In this two-parter, we’ll share a few strategies for this scenario. But remember, everyone’s situation is different. Several factors are at play, like the number of kids, their ages, their needs, or if one or both parents are working from home.
“Younger children require much more supervision,” says Sarah Conway, executive director for the Insurance Industry Charitable Foundation’s (IICF) Southeast Division, who’s working full time from home with her four- and two-year-old boys and is currently pregnant with baby boy number three. “At the start of a virtual meeting, I try to be up front with colleagues, apologizing in advance for interruptions and staying on mute where I can. To be honest, I often have my four-year-old working on writing his letters or drawing at the dining room table next to me.”

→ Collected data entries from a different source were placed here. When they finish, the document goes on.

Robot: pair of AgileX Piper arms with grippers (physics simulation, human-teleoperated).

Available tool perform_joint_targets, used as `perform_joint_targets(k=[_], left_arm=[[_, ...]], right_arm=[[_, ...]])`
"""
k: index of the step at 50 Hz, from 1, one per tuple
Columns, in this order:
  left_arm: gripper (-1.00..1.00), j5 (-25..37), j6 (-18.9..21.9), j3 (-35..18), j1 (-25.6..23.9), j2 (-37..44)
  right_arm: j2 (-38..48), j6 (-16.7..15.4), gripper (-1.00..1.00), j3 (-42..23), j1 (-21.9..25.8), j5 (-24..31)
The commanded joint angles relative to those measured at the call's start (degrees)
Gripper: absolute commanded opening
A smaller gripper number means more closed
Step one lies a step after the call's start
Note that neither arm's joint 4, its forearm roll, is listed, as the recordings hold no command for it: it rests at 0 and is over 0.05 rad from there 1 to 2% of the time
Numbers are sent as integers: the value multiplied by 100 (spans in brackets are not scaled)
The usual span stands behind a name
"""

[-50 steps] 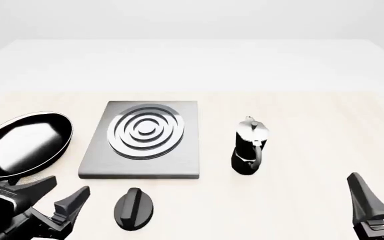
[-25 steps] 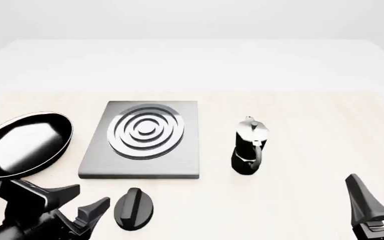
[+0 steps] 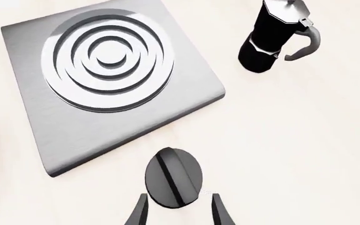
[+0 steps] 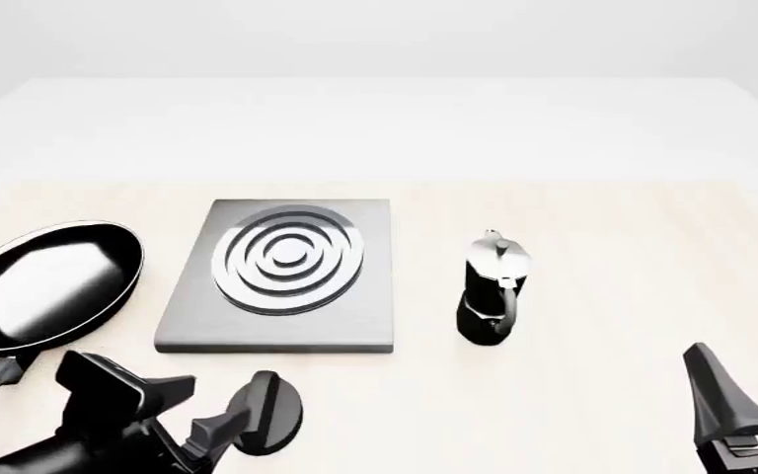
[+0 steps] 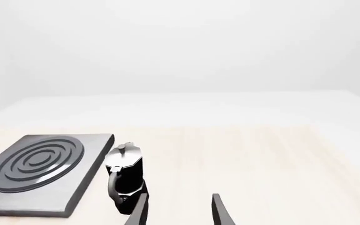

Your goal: Turn on the stove and put the moka pot on it.

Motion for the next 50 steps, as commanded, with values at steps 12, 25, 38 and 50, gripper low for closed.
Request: perform_joint_targets(k=[12,25,38,50], left_arm=[[100,-782,85,113,-198,1021],[100,-1007,12,179,-413,1377],[100,-1133,-32,125,-579,1611],[100,-1394,-35,180,-603,1957]], right_arm=[[-2,37,100,0,-26,-15],[-2,50,100,6,-25,-30],[-2,71,100,-2,2,-37],[-2,80,100,-32,1,-17]])
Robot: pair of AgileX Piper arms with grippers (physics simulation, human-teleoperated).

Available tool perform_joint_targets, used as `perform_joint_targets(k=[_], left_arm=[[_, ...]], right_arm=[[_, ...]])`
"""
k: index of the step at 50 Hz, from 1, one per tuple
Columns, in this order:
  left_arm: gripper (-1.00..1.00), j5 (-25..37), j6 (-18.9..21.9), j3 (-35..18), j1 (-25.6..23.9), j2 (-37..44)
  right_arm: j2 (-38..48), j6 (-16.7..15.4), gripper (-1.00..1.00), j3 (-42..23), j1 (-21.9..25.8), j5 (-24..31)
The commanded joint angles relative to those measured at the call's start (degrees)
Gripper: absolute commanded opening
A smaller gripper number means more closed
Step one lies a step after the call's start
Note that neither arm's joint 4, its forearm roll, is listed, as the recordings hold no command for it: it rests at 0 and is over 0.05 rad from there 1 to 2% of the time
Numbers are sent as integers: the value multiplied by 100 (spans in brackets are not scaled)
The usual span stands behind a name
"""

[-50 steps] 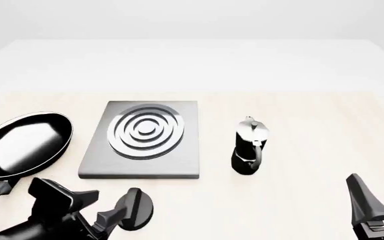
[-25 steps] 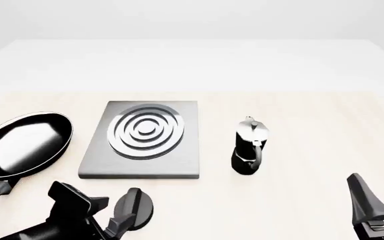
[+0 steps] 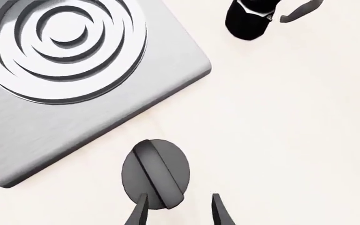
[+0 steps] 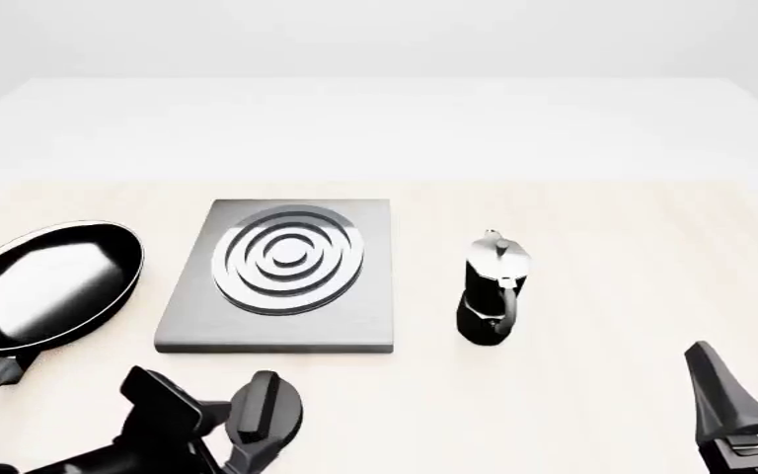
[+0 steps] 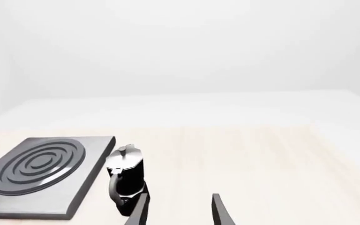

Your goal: Turn on the stove and put the moka pot on it.

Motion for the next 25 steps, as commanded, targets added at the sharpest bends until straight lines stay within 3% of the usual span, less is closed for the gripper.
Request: perform_joint_targets(k=[1,10,25], left_arm=[[100,-196,-18,32,-51,286],[100,-456,-207,97,-2,582],[100,-797,-121,153,-23,977]], right_arm=[[0,15,100,-23,3,11],[0,17,100,-42,10,25],[0,0,100,9,6,-5]])
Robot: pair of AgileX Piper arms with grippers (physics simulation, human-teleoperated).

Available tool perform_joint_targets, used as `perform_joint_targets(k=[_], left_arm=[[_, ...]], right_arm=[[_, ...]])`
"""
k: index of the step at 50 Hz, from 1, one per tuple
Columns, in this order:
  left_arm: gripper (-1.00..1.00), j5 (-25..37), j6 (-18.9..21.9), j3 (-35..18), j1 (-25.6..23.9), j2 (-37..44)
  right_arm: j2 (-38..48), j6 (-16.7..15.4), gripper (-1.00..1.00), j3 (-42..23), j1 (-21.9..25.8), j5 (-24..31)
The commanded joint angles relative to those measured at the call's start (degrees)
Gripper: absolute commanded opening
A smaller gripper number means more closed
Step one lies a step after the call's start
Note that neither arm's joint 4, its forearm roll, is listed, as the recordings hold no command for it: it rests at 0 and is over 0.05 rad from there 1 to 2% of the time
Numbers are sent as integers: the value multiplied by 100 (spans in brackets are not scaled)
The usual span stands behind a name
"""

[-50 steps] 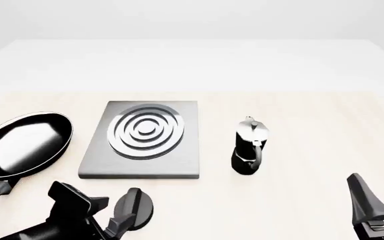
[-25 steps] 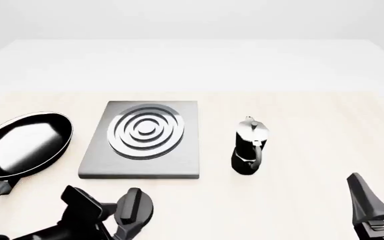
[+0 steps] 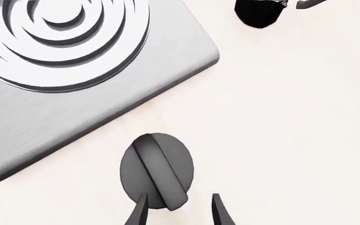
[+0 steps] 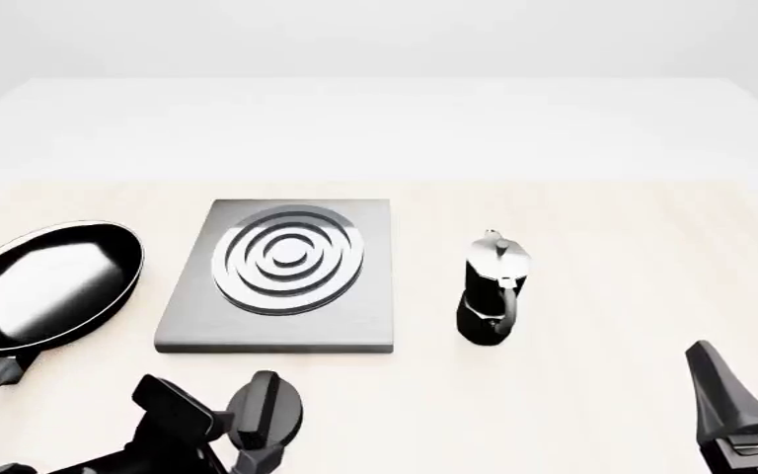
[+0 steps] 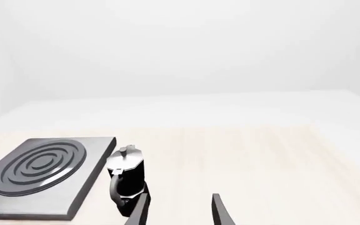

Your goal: Turn on the stove and put the moka pot on it.

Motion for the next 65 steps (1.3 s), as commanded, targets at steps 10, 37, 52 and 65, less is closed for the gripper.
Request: perform_joint_targets(k=[10,37,52,65], left_arm=[[100,-127,29,-20,-241,215],[100,33,124,-299,-580,274],[100,365,238,-498,-670,19],[100,613,671,-820,-446,-83]], right_arm=[[0,-26,100,7,14,-18],[-1,-5,100,5,21,-26],[-1,35,100,20,39,-39],[-1,9,100,22,54,-50]])
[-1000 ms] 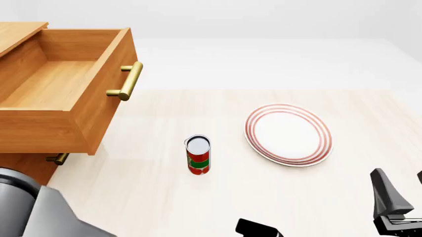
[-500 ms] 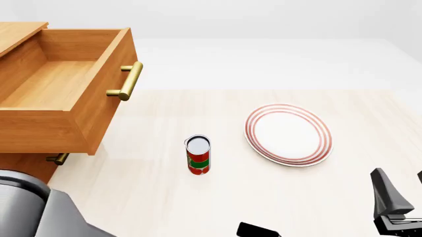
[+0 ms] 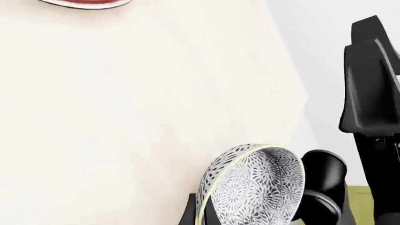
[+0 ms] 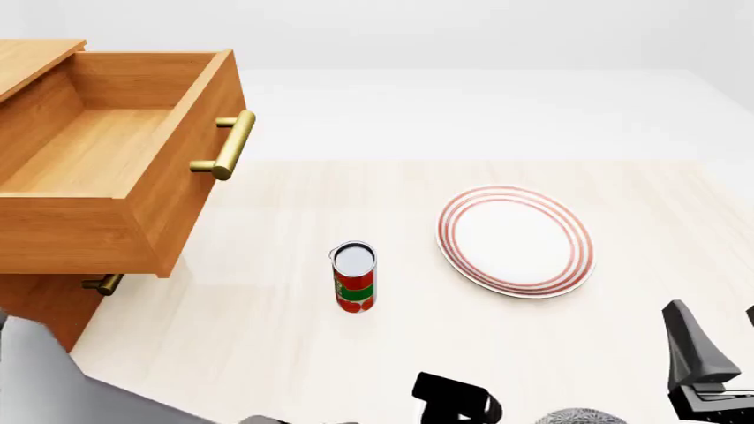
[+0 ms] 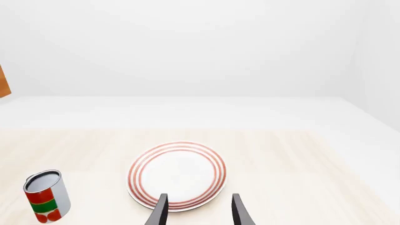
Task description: Put the bowl in the top drawer of the cabinet.
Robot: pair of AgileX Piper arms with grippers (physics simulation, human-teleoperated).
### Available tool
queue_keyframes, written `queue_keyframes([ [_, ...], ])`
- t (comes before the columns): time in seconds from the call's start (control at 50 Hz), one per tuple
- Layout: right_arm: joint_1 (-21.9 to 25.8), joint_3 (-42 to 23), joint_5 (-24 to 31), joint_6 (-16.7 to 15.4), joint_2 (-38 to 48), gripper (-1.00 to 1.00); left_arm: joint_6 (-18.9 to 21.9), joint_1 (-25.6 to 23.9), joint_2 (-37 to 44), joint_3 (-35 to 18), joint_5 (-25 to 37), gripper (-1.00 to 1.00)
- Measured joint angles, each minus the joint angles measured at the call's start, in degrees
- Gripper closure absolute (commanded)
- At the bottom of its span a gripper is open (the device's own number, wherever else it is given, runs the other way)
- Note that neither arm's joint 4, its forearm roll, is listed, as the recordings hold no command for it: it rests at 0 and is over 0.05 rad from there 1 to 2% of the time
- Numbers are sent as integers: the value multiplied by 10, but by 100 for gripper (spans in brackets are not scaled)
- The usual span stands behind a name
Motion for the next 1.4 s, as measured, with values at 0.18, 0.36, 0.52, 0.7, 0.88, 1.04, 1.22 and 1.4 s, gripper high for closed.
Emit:
queue_keyframes([
  [0.18,0,0,0,0,0,-100,15,19,-36,7,22,100],
  [0.36,0,0,0,0,0,-100,30,41,-70,14,45,100],
  [0.52,0,0,0,0,0,-100,41,56,-99,19,64,100],
  [0.7,0,0,0,0,0,-100,50,72,-132,22,89,100],
  [0.88,0,0,0,0,0,-100,56,87,-159,22,112,100],
  [1.04,0,0,0,0,0,-100,60,102,-182,19,134,100],
  [1.22,0,0,0,0,0,-100,67,121,-211,13,161,100],
  [1.4,0,0,0,0,0,-100,79,136,-244,5,187,100],
])
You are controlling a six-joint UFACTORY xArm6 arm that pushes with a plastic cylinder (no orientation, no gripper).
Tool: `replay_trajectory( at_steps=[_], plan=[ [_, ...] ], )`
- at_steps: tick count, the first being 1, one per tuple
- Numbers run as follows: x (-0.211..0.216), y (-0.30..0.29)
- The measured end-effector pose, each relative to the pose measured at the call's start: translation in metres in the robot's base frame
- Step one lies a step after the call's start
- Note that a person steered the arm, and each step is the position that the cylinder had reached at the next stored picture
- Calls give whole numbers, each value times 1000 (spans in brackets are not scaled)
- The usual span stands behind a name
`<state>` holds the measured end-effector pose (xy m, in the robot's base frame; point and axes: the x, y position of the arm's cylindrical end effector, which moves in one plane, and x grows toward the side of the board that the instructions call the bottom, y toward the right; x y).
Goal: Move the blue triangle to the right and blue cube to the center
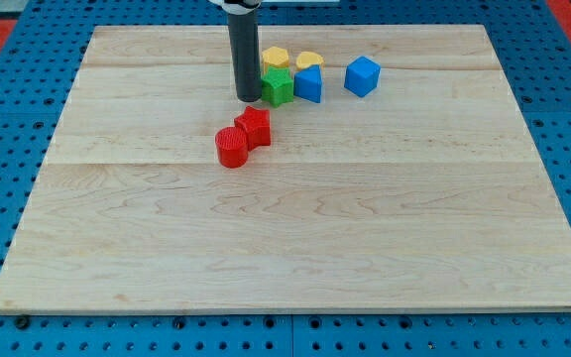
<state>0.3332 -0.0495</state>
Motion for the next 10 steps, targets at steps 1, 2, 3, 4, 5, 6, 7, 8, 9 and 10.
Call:
replay_trajectory(
  at_steps=[1, 2, 3, 4, 5, 6, 7, 8, 9, 10],
  plan=[
    [0, 31],
    [-17, 81],
    [-44, 117],
    [-59, 119],
    [-76, 119],
    [-97, 157],
    [-86, 181],
    [-55, 191],
    [-53, 177],
    [-16, 180]
  ],
)
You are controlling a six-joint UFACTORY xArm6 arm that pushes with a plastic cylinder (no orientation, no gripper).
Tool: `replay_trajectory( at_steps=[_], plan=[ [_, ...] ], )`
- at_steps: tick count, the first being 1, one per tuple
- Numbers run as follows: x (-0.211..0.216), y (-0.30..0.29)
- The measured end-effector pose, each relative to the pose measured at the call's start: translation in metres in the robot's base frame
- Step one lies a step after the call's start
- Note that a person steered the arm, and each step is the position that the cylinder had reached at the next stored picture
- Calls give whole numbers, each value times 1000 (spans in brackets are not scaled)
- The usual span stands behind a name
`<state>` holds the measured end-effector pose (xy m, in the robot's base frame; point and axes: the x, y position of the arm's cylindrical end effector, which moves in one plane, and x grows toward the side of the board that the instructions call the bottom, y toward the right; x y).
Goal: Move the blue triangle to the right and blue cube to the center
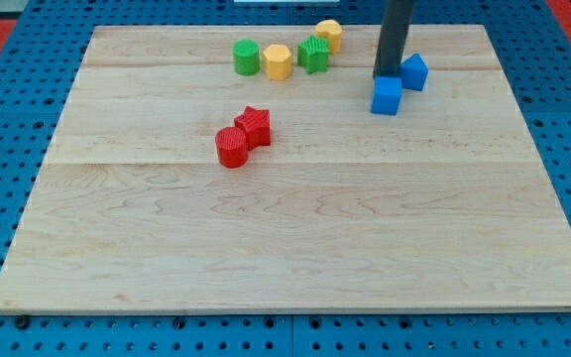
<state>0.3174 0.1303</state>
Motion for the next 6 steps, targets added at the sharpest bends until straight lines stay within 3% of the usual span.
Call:
replay_trajectory(
  at_steps=[2, 3, 4, 5, 6],
  plan=[
    [23, 56],
    [36, 17],
    [47, -72],
    [50, -96],
    [35, 10]
  ],
)
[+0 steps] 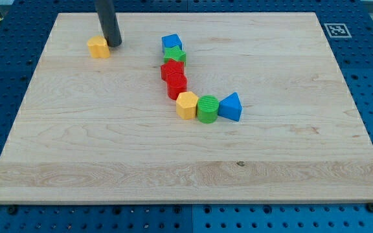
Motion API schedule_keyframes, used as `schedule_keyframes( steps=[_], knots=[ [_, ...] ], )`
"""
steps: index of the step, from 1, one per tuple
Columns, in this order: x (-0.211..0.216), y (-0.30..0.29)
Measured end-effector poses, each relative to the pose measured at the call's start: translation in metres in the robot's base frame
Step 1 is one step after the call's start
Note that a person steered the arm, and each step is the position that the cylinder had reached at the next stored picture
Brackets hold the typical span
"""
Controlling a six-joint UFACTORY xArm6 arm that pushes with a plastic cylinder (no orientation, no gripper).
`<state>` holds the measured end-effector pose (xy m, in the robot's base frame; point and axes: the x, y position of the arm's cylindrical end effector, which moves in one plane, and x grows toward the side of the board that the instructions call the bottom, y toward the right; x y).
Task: Slide the yellow heart to the top left
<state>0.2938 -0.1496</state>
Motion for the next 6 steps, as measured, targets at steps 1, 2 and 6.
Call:
schedule_keyframes(
  steps=[1, 2, 6],
  knots=[
    [0.031, 0.006],
    [0.051, 0.006],
    [-0.019, -0.045]
  ],
)
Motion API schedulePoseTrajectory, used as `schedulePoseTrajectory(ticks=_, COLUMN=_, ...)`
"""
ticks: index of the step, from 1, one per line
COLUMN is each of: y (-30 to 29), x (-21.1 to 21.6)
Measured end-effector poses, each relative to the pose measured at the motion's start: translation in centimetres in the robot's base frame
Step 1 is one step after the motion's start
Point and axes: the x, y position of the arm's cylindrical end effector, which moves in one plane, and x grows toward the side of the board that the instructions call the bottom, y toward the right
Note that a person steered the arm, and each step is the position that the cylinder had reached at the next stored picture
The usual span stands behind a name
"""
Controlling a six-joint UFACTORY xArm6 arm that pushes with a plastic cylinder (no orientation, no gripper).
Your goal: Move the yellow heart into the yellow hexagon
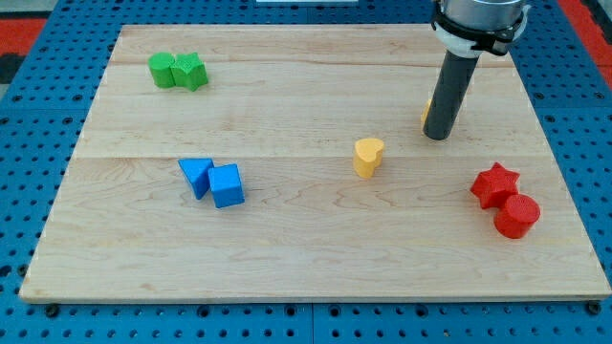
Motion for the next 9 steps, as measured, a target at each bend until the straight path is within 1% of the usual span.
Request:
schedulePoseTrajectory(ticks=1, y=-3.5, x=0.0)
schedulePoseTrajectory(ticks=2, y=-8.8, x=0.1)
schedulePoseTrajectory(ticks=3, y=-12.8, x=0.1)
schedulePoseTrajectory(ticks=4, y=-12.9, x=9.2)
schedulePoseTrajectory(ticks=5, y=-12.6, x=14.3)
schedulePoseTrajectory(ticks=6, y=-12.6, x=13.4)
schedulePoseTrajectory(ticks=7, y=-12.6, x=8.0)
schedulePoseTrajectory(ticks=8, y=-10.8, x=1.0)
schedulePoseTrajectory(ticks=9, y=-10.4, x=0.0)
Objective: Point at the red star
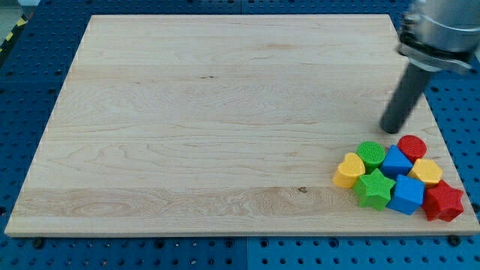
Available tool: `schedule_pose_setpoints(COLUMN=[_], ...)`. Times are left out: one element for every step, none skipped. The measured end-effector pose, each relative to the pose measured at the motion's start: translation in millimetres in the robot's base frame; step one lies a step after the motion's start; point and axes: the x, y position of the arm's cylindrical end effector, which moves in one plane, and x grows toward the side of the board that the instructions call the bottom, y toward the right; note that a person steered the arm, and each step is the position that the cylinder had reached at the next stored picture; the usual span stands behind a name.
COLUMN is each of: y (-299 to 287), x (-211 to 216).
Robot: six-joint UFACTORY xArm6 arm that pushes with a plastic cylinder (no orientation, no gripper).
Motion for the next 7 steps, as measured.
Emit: schedule_pose_setpoints(y=[25,43,68,86,88,89,89], x=[2,10,39,82,96,124,127])
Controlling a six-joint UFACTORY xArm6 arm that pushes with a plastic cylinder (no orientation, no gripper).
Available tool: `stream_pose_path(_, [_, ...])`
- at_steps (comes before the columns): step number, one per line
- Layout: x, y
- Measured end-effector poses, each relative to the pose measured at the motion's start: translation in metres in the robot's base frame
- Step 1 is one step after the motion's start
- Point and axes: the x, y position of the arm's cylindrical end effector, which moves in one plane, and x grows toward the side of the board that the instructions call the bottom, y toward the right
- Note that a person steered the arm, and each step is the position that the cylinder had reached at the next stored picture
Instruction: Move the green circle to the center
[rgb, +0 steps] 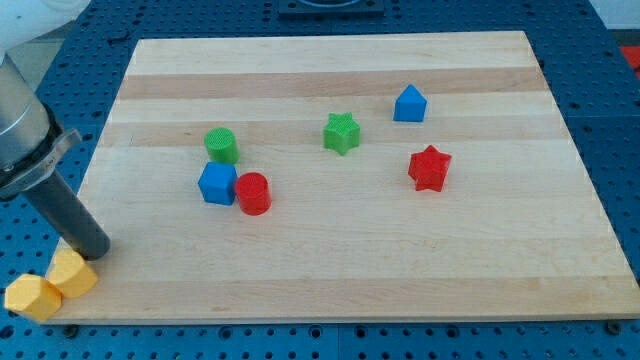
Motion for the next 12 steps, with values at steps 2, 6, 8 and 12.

Conway and her husband, a construction project manager for a commercial development company, are both currently working eight to nine hours per day from home.
Dani Kimble, chief marketing officer at O’Neill Insurance (the November 2017 Rough Notes Agency of the Month) in Wadsworth, Ohio, is balancing working from home full time with her three kids—ages seven, five and three. Her husband works 10-hour shifts outside of the home.
“I wake up between 3:00 a.m. and 4:00 a.m. most mornings to catchup on work before my children wake up, then I spend the majority of the morning with my kids,” she says. “I may hop on a meeting here and there, but I typically reserve that time to be with them.
“I’ve trusted Mickey Mouse Clubhouse and Disney+ to help do the schooling for my 3-year-old while I homeschooled my older two while school was in session. Attention spans are different among the different ages, so that has been challenging to navigate. During any activity time, I try to give each child my undivided attention for a period of time.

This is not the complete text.